▸ **TASK TO CARRY OUT**
For the material below, output exactly the span from the line with "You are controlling" to the line with "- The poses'", including both, and nothing besides.

Start of Block

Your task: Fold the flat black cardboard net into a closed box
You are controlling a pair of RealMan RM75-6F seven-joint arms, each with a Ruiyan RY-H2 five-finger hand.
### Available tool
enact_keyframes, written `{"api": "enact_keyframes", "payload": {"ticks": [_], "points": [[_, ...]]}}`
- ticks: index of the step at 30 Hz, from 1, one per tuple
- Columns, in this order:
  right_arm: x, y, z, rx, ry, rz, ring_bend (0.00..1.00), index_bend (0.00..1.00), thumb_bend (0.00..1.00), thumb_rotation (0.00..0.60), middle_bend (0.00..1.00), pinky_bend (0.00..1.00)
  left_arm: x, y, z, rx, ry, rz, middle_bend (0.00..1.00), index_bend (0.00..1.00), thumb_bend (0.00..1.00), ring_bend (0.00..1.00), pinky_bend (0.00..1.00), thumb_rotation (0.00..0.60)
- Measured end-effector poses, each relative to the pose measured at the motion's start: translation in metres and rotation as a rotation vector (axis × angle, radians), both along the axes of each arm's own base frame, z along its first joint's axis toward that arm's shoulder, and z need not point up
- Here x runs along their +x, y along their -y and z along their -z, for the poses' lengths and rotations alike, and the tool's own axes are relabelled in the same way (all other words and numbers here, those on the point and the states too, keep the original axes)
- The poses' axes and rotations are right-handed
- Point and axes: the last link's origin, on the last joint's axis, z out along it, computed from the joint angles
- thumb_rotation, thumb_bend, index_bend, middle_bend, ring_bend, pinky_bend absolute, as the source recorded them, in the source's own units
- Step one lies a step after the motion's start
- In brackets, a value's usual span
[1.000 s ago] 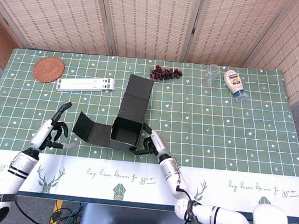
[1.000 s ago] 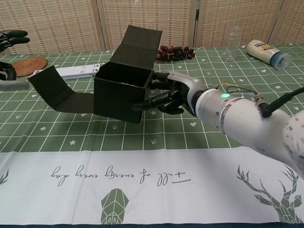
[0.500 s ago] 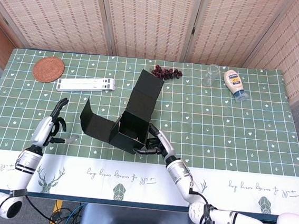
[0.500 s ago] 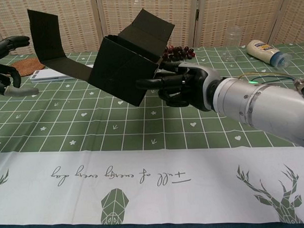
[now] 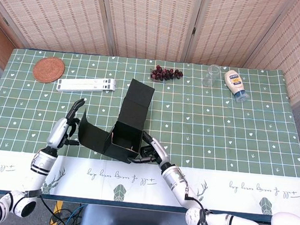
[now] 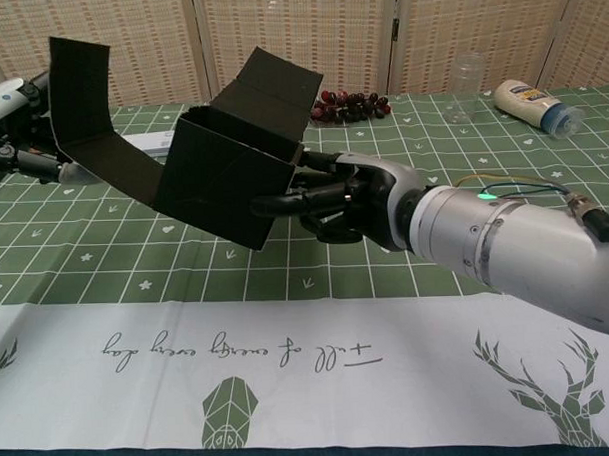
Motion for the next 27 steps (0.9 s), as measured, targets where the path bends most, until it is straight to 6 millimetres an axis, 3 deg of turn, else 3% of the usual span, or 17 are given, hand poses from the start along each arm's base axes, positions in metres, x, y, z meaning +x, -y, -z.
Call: {"api": "enact_keyframes", "payload": {"ticks": [11, 20, 27], "points": [[0.005, 0.001, 0.007, -0.029, -0.091, -0.074, 0.81, 0.35, 0.51, 0.6, 0.43, 1.0, 0.019, 0.001, 0.004, -0.019, -0.034, 0.081, 0.0, 0.01, 0.13, 0.61, 0.84, 0.6], [0.002, 0.006, 0.011, -0.041, -0.191, -0.119, 0.81, 0.35, 0.51, 0.6, 0.43, 1.0, 0.019, -0.003, 0.017, -0.012, -0.144, 0.159, 0.02, 0.18, 0.13, 0.63, 0.84, 0.6], [-0.002, 0.011, 0.014, -0.038, -0.255, -0.136, 0.81, 0.35, 0.51, 0.6, 0.43, 1.0, 0.013, -0.004, 0.031, 0.001, -0.248, 0.236, 0.13, 0.29, 0.13, 0.65, 0.84, 0.6]]}}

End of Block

▸ **THE COMPLETED TASK**
You are controlling a pair of RealMan RM75-6F seven-joint arms, each with a Ruiyan RY-H2 five-finger hand.
### Available tool
enact_keyframes, written `{"api": "enact_keyframes", "payload": {"ticks": [_], "points": [[_, ...]]}}`
- ticks: index of the step at 30 Hz, from 1, one per tuple
- Columns, in this order:
  right_arm: x, y, z, rx, ry, rz, ring_bend (0.00..1.00), index_bend (0.00..1.00), thumb_bend (0.00..1.00), thumb_rotation (0.00..0.60), middle_bend (0.00..1.00), pinky_bend (0.00..1.00)
  left_arm: x, y, z, rx, ry, rz, middle_bend (0.00..1.00), index_bend (0.00..1.00), thumb_bend (0.00..1.00), ring_bend (0.00..1.00), pinky_bend (0.00..1.00), thumb_rotation (0.00..0.60)
- Measured end-effector poses, each relative to the pose measured at the motion's start: translation in metres and rotation as a rotation vector (axis × angle, radians), both along the axes of each arm's own base frame, z along its first joint's axis toward that arm's shoulder, and z need not point up
- Here x runs along their +x, y along their -y and z along their -z, for the poses' lengths and rotations alike, and the tool's own axes are relabelled in the same way (all other words and numbers here, those on the point and the states too, keep the original axes)
- The poses' axes and rotations are right-handed

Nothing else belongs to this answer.